More Purim goodness:
A beautiful way to observe the charitable, generous spirit of Purim – Bake Action Against Gun Violence
Here's the recipe to satisfy your all-natural, technicolor hamantaschen cravings! Not a drop of food coloring in sight, just gorgeous colors from spices, produce, and tea.
- 1/2 cup/100 grams sugar
- approx. 1 tablespoon/15 milliliters grated orange zest (from one orange)
- 7 ounces/14 tablespoon/200 grams butter, softened
- 1 large egg
- 1/4 cup/60 milliliters brandy or orange juice
- 1 tablespoon/15 milliliters vanilla extract
- pinch of salt
- 2 1/2 cups/313 grams flour, up to and extra 1/2 cup/60 grams if you don't use colorful mix-ins plus more for rolling
- optional colorful mix-ins amount for whole dough: approx. 1 1/2 tablespoons/22 milliliters turmeric or approx. 2 tablespoons/30 milliliters matcha powder or approx. 2 tablespoons/30 milliliters beet powder
- 1 recipe lemony poppy seed filling
- Moon Shine Trading Co. Honey Tart Cherry Fruit Spread c/o
- Jam of your choosing, or puréed preserves thickened with coconut flour
- In the bowl of a stand mixer fitted with a paddle attachment, or in a large bowl with a hand mixer, rub sugar and zest together.

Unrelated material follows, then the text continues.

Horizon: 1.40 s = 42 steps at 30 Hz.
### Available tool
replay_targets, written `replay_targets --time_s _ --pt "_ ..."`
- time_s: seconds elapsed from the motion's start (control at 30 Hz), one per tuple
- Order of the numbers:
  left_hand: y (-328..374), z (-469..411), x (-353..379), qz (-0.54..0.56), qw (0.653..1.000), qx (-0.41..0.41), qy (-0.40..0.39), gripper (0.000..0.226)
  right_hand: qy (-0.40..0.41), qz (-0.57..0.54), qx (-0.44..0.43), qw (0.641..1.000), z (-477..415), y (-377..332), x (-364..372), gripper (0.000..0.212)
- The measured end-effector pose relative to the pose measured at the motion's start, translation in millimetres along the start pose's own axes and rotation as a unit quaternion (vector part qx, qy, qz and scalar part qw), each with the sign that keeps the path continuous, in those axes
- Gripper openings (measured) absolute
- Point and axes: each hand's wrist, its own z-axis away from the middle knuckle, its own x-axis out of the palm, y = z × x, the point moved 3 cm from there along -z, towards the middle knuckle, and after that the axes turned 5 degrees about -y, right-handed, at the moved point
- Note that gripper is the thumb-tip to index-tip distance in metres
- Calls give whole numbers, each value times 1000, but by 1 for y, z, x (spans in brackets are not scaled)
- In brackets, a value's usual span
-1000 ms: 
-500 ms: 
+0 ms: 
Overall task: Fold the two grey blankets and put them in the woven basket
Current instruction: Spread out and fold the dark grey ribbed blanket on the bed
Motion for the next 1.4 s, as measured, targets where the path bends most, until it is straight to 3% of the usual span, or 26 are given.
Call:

- Add softened butter to bowl and beat until light and fluffy.
- Add egg and mix until combined.
- Add brandy or orange juice, vanilla extract, and salt and mix, scraping down the sides and bottom of the bowl. Mixture won't be entirely smooth.

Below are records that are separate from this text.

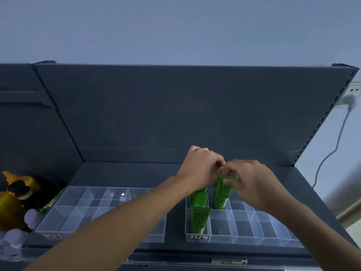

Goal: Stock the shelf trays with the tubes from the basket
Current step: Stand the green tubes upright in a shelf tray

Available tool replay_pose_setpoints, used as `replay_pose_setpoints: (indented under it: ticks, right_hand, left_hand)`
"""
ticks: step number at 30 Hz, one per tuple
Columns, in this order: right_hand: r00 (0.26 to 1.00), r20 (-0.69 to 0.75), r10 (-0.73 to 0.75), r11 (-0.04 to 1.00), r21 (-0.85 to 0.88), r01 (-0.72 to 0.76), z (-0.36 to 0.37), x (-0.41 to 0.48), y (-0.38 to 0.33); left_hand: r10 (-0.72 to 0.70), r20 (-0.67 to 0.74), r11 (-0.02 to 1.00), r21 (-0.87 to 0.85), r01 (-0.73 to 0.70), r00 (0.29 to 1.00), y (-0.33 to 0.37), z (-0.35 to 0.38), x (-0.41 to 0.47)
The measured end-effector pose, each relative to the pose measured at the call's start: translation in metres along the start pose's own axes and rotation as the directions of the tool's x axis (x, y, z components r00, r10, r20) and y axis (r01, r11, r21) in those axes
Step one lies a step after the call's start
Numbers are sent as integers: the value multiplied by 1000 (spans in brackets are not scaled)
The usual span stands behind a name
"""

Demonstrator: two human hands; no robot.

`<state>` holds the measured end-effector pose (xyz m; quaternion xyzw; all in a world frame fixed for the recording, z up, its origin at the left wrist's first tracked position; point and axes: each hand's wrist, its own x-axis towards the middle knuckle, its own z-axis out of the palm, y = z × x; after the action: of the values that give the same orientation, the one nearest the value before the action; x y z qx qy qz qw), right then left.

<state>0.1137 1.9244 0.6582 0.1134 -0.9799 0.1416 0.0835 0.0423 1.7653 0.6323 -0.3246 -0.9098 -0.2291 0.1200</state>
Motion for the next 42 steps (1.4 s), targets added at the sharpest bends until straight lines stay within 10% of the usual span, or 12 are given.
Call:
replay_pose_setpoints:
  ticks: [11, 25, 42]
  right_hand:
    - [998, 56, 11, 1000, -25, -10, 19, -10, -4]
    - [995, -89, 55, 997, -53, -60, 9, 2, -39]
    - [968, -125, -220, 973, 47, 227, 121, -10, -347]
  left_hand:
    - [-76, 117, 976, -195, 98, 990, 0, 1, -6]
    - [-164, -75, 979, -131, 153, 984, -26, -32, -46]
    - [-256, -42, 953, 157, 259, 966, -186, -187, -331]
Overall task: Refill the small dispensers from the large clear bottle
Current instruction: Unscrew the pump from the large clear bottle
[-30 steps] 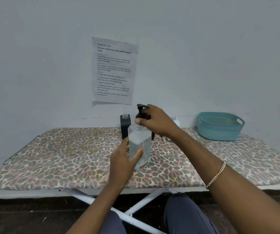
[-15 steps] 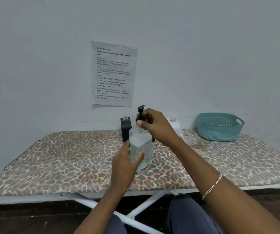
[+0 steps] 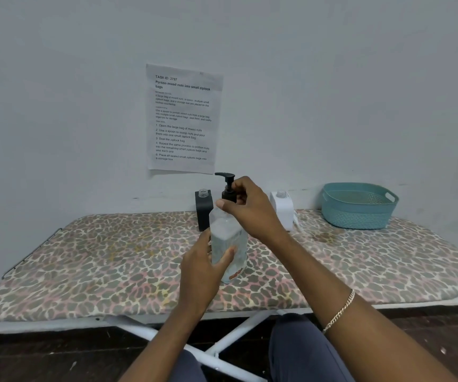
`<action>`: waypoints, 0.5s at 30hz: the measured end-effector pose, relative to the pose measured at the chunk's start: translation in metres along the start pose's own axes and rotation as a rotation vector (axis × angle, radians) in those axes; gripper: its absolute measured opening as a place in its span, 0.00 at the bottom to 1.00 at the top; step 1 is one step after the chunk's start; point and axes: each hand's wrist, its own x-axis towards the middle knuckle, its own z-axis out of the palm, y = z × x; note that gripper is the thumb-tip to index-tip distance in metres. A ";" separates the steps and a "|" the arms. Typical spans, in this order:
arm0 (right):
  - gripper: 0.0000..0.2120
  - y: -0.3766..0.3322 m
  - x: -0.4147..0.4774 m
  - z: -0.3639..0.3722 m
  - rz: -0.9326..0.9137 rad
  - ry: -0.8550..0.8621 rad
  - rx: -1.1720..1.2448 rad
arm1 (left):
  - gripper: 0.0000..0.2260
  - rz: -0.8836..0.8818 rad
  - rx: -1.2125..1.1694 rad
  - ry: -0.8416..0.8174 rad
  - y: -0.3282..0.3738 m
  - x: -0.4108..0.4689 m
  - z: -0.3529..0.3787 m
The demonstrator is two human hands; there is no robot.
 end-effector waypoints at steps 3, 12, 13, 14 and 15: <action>0.14 0.003 -0.002 -0.008 -0.025 -0.080 0.142 | 0.25 0.005 0.001 -0.001 0.000 0.000 0.000; 0.23 0.003 -0.001 -0.004 -0.032 -0.016 0.029 | 0.26 0.009 0.014 -0.005 0.001 0.001 0.000; 0.24 0.005 -0.001 -0.001 -0.041 0.025 -0.016 | 0.26 0.008 0.017 -0.006 0.002 0.001 0.001; 0.23 0.005 0.000 0.003 -0.051 0.056 -0.040 | 0.26 0.008 0.020 -0.005 0.002 0.001 0.001; 0.22 0.006 0.000 0.006 -0.053 0.074 -0.050 | 0.26 0.009 0.020 -0.003 0.002 0.001 0.001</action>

- add flour and optional coloring ingredient - being sure to use the smaller amount of flour if using the mix-in.
- Mix only until combined and homogeneous, and the dough forms a ball.

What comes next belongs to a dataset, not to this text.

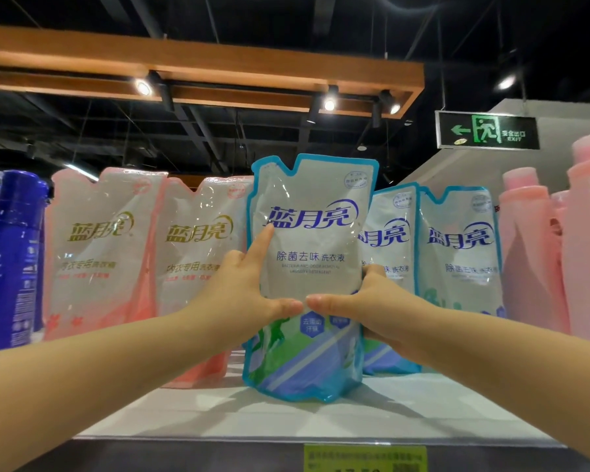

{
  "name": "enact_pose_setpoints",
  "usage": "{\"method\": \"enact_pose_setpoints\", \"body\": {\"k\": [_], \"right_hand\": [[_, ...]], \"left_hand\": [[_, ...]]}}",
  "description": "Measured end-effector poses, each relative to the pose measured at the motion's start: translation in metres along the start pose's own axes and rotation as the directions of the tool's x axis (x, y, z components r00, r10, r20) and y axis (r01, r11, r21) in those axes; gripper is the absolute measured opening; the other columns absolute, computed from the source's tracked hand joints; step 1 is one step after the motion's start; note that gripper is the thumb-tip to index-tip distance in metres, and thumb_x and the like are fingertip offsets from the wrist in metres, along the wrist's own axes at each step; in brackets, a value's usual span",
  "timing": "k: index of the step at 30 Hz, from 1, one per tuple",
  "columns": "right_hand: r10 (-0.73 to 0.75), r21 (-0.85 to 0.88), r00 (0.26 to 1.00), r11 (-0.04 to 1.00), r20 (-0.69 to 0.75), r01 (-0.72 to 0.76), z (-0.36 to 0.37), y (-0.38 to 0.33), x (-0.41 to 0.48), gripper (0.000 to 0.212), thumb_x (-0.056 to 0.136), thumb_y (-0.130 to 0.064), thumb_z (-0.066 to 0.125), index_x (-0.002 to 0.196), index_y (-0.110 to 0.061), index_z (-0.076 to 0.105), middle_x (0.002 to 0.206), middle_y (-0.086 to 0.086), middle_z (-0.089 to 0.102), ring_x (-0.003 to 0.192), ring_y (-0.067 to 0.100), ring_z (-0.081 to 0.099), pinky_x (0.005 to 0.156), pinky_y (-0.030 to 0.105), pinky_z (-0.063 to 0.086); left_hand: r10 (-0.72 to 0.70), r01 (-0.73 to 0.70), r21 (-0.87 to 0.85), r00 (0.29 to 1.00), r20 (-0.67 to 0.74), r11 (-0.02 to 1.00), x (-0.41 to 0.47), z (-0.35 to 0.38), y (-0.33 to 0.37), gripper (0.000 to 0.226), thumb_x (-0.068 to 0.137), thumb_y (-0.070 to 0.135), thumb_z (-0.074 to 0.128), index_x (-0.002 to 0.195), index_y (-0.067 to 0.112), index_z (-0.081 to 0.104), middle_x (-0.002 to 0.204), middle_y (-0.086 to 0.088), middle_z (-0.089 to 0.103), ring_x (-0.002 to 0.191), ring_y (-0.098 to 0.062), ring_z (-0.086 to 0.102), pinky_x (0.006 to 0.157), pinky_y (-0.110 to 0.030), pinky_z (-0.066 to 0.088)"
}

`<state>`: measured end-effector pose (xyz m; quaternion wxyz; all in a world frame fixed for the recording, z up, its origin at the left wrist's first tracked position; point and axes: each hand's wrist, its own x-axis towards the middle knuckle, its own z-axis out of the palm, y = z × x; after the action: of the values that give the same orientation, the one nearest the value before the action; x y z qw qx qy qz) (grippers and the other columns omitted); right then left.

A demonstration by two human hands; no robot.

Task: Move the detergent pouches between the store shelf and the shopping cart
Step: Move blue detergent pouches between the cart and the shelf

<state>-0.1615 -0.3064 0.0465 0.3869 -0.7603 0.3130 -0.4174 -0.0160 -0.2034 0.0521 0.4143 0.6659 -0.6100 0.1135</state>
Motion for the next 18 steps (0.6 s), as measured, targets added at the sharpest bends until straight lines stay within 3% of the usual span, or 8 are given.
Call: {"method": "enact_pose_setpoints", "body": {"k": [4, 8, 15, 18], "right_hand": [[-0.014, -0.067, 0.997, 0.998, -0.07, 0.009, 0.0027, -0.0027, -0.0028, 0.09, 0.061, -0.041, 0.085, 0.125, -0.015, 0.028, 0.113, 0.003, 0.055, 0.107, 0.022, 0.057, 0.095, 0.04, 0.049], [-0.02, -0.107, 0.997, 0.994, -0.074, 0.012, 0.0027, -0.0053, -0.0066, 0.087, 0.066, -0.043, 0.08, 0.127, -0.013, 0.026, 0.111, 0.002, 0.053, 0.103, 0.02, 0.055, 0.083, 0.031, 0.047], [0.009, -0.062, 0.997, 0.998, -0.071, -0.013, 0.0052, 0.0007, -0.0024, 0.088, 0.061, -0.046, 0.082, 0.124, -0.014, 0.029, 0.114, 0.003, 0.057, 0.104, 0.022, 0.059, 0.09, 0.041, 0.052], [0.014, -0.03, 0.998, 0.999, -0.06, -0.016, 0.0053, 0.0028, -0.0003, 0.089, 0.057, -0.046, 0.084, 0.122, -0.016, 0.031, 0.114, 0.004, 0.058, 0.104, 0.024, 0.061, 0.089, 0.043, 0.053]], "left_hand": [[-0.011, 0.01, 0.041, 1.0, 0.006, 0.999, 0.0017, -0.0002, -0.0042, 0.103, 0.077, 0.046, 0.068, 0.145, 0.041, -0.009, 0.13, 0.001, 0.031, 0.122, -0.013, 0.035, 0.1, -0.027, 0.036], [-0.012, 0.011, 0.055, 1.0, 0.013, 0.998, 0.0033, -0.0005, -0.0052, 0.104, 0.076, 0.048, 0.067, 0.145, 0.041, -0.011, 0.126, 0.002, 0.03, 0.116, -0.012, 0.037, 0.097, -0.026, 0.039], [0.003, -0.002, 0.067, 1.0, -0.018, 0.998, 0.0036, 0.0022, -0.0075, 0.104, 0.076, 0.047, 0.068, 0.146, 0.04, -0.01, 0.127, 0.002, 0.03, 0.11, -0.008, 0.032, 0.1, -0.028, 0.039], [0.01, -0.008, 0.06, 0.999, -0.033, 0.998, 0.0041, 0.002, -0.0094, 0.105, 0.074, 0.047, 0.069, 0.146, 0.04, -0.007, 0.128, 0.001, 0.031, 0.117, -0.011, 0.035, 0.101, -0.029, 0.038]]}}
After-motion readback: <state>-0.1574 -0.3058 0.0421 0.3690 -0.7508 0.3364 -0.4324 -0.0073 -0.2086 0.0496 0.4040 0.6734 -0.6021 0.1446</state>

- Transfer to a plastic bag, or wrap in plastic wrap, and place in the fridge for at least half an hour, up to several days.
- For longer storage, freeze, completely sealed and wrapped, for up to two months. Defrost in the fridge.
- Removed a quarter of the dough from the fridge at a time. Roll out on a floured surface until 1/8 inch thick.
- Cut out circles using a circular cookie cutter or wine glass, 2 1/5 inches in diameter. Transfer the rounds to a parchment paper-lined baking sheet.
- Reroll the dough scraps and cut more circles.
- Brush the tops of the rounds with water using a pastry brush, about 12 at a time.
- Using two spoons, drop a small amount of filling on the center of each round. DO NOT OVERFILL.
- Shape the cookies by pinching the dough together, making one corner of the triangle at a time. Pinch and press the seams together well, or else they will open, making very tasty but very flat cookies. If the dough doesn't stick together well, brush more water around the edge of the round.
- Fill the parchment paper-lined tray with cookies. They don't grow, so you don't have to leave much room at all, approx 20 cookies/half sheet tray. Transfer the tray to the freezer until the cookies are firm and cold. You can freeze the cookies at this point - freezing them flat on the tray, then transferring them to a container or sealed bag.
- Preheat oven to 350°F/176°C.
- Bake the cookies for 10-14 minutes, until just barely golden, rotating the trays after five minutes.
- Transfer to a wire rack to cool completely.
- FEAST ON THEIR BUTTERINESS!
You can make a single batch of the base recipe, divide it, and knead a portion of the coloring ingredients in while the dough is soft. It's a bit of work, but is a nice way to get variety without making multiple batches of dough. However, it is easier to add the coloring ingredients as listed in the recipe and make a whole batch of one color. Totally up to you! You'll notice that the volumes of the coloring ingredients are approximate - I eyeballed it, kneading the color into the finished dough as described above. The base dough is a little short on flour so you can add extra powder. If you are making a whole batch of one color, you'll add the coloring agent with the flour. Want a parve (non-dairy) version of these bright beauties? You can definitely do this with my vegan recipe, using an egg instead of the egg replacer if you like. You'd add your mix-in(s) (either with the flour or kneaded into the finished dough) as described above.